**EXERCISE INSTRUCTIONS:**
Give back exactly the lines starting at the one with "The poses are" and ending at the last line of the data below. Pictures are not part of the copy.

**INFORMATION SUPPLIED:**
....

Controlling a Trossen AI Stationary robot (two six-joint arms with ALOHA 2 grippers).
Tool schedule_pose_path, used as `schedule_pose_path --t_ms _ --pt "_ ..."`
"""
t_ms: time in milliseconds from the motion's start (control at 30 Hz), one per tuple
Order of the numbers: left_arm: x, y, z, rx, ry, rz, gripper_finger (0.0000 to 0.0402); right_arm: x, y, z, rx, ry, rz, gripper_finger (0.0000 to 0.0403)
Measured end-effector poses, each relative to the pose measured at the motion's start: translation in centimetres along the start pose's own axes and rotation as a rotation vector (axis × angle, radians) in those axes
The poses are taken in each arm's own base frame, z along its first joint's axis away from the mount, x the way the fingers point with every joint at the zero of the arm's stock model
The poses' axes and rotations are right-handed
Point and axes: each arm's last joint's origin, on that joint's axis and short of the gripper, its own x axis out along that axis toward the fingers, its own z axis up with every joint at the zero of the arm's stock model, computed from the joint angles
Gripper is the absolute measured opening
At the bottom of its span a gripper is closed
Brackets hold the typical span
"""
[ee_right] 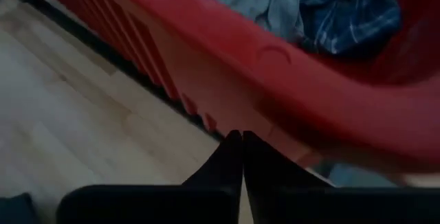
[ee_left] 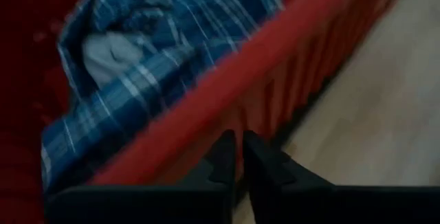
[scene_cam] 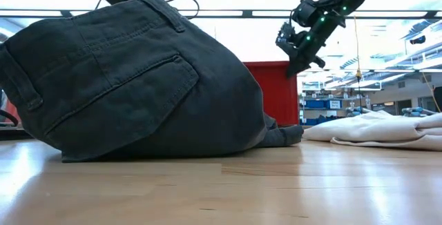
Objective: Fold Laundry from Bin
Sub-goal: Adjust the laundry bin, then fold the black shorts
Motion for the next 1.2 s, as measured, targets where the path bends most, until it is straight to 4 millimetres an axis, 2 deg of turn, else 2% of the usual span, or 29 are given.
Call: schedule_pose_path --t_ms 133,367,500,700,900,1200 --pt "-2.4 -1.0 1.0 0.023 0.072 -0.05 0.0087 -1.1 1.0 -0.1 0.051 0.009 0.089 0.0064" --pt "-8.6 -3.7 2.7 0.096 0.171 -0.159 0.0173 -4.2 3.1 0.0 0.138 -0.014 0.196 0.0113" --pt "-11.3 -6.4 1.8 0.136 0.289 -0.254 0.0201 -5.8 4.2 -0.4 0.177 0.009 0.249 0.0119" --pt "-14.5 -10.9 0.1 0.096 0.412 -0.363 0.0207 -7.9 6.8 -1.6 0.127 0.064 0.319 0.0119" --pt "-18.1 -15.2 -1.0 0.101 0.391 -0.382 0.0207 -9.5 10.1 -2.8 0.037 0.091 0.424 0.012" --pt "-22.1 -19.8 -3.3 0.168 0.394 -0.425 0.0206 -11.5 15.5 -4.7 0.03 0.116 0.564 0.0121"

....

**EXERCISE ANSWER:**
The poses are taken in each arm's own base frame, z along its first joint's axis away from the mount, x the way the fingers point with every joint at the zero of the arm's stock model
The poses' axes and rotations are right-handed
Point and axes: each arm's last joint's origin, on that joint's axis and short of the gripper, its own x axis out along that axis toward the fingers, its own z axis up with every joint at the zero of the arm's stock model, computed from the joint angles
Gripper is the absolute measured opening
At the bottom of its span a gripper is closed
Brackets hold the typical span
"""
[ee_right] 
[ee_left] 
[scene_cam] 
Objective: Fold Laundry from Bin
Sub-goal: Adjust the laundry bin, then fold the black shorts
Motion for the next 1.2 s, as measured, targets where the path bends most, until it is straight to 4 millimetres an axis, 2 deg of turn, else 2% of the usual span, or 29 are given.
Call: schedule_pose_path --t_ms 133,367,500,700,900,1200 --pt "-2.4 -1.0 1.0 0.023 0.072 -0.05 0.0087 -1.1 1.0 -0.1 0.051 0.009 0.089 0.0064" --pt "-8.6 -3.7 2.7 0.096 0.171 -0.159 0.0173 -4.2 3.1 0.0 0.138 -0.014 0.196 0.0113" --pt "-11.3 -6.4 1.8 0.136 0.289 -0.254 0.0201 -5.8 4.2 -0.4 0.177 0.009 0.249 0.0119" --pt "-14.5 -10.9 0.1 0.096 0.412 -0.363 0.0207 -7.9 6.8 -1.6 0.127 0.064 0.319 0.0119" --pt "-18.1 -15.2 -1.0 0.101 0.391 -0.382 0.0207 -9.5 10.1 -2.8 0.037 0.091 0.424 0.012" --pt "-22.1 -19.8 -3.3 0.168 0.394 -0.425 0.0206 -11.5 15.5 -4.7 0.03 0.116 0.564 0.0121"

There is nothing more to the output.